Almost, Maine

Almost, Maine, written by John Cariani, is a play that explores the depths of love and its intricacies. It explores the universal experience of love that everyone craves. The many characters explore the ups and downs of relationships through the lens of absurdism, while placed in a town that almost doesn’t exist. 

The uniqueness and messiness of love is what Almost, Maine is built off of. No relationship is perfect. The idea of soulmates or true love is not presented as the ideal. Instead, the realities of heartbreak and loss are shown as normal, as something that goes along with the experience of falling in and out of love. 
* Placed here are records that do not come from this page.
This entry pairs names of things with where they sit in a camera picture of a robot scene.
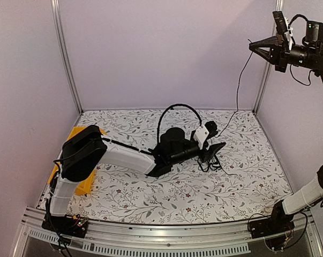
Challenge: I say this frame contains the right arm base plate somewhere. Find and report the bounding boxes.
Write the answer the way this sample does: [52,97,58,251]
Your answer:
[247,215,295,239]

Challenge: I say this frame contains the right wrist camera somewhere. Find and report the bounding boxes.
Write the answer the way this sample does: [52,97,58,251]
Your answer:
[272,11,295,51]

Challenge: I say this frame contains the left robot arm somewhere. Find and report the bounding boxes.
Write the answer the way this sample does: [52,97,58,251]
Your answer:
[45,121,225,232]

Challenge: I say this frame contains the yellow plastic bin near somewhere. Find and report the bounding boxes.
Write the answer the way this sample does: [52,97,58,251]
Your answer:
[48,164,96,196]

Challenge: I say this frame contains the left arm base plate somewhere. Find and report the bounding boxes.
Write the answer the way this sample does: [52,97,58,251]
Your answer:
[42,215,88,238]

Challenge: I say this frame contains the right aluminium frame post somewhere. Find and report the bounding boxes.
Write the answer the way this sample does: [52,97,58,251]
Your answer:
[253,0,284,116]

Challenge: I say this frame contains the yellow plastic bin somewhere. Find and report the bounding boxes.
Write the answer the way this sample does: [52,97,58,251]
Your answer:
[48,164,96,196]
[67,125,107,144]

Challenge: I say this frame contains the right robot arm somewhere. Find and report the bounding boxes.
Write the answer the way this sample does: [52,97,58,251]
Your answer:
[249,11,323,233]

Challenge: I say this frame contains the tangled black cable bundle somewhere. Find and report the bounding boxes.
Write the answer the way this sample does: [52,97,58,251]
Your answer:
[197,154,238,177]

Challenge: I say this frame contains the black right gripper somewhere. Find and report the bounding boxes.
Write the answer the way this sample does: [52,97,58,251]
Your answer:
[250,32,319,72]

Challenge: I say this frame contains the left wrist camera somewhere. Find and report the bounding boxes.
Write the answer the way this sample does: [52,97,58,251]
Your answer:
[191,121,218,150]

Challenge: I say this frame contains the yellow plastic bin far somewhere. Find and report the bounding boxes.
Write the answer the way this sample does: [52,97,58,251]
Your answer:
[67,125,107,144]

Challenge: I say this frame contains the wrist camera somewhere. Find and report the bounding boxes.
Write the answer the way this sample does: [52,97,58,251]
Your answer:
[272,11,295,51]
[191,121,218,150]

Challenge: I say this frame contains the aluminium frame post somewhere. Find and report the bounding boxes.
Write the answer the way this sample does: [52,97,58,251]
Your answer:
[50,0,84,115]
[253,0,284,116]

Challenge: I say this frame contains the aluminium front rail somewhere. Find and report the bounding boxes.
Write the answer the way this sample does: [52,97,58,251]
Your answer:
[11,207,323,256]

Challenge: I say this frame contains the floral patterned table mat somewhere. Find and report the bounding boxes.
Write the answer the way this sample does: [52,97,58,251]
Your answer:
[38,108,292,224]

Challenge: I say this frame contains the left aluminium frame post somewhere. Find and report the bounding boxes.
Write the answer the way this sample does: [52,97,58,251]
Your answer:
[50,0,84,115]

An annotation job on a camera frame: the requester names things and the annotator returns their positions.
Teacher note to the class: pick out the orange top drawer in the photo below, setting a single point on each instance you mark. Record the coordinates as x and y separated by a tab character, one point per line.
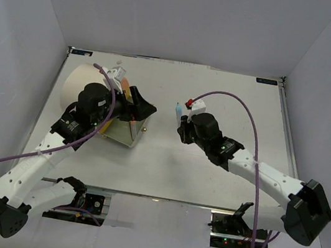
124	83

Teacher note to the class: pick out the orange clear highlighter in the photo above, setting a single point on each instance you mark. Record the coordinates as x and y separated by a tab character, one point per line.
133	130

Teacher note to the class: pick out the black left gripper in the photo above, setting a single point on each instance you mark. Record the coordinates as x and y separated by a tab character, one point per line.
140	110

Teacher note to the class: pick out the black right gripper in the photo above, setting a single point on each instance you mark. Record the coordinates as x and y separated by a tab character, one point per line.
183	129

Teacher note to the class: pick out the cream cylindrical drawer organizer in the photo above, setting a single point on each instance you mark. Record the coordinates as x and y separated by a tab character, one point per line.
76	81

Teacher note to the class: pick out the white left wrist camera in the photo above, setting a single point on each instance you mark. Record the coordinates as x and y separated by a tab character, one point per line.
115	78

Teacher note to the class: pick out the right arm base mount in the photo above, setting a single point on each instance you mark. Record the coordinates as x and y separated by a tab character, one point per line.
229	230

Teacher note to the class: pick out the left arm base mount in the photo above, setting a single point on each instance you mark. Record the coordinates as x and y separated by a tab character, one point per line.
93	212

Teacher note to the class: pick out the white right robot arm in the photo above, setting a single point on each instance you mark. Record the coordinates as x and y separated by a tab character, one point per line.
282	203

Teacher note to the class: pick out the light blue highlighter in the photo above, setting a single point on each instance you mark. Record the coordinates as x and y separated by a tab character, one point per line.
178	111

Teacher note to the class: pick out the yellow drawer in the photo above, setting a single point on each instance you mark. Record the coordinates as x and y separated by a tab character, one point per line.
127	92

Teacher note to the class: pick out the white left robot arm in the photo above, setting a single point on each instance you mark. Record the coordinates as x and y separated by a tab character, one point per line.
96	104
One very real topic explored in Almost, Maine is queer representation. Scene five, entitled “They Fell,” was written as two scenes, one between two males and the other between two females. This scene shows the difficulties that come along with a relationship that is still not widely accepted by some members of society. This is just one of the many complex relationships explored throughout the production. 

Other hardships like divorce, loss and grief are not covered up by other lighthearted scenes. Instead, the comedy compliments the sadness by reminding the audience that good goes along with the bad. 

Each director tackles this show differently, making each production unique. Taking charge of the newest take on Almost, Maine is Thomas Tutsie.

Many things come into consideration when a director chooses a production, and in Tutsie’s case this includes the student body. 

“I want to give students different types of shows and different opportunities,” Tutsie said. 

When choosing a play he asks himself, “Will this show fit for the students in the building right now?” to make sure he is giving them all the opportunity to be a part of theater. 

“It’s non-linear,” Tutsie said. “It’s not all romantic. There is a sense of losing love as well.”

The addition of the feeling of loss is what gives Almost, Maine its depth and authenticity. 

“There’s different arks and levels to it,” Tutsie said. “Each scene, the way it’s titled, there’s a double meaning to it.”

The double meanings and varied nuances of Almost, Maine is what make the show unique. The love stories placed in an “off-the-map town” remain modern and relevant, telling an important story about the universal experience of love in all forms.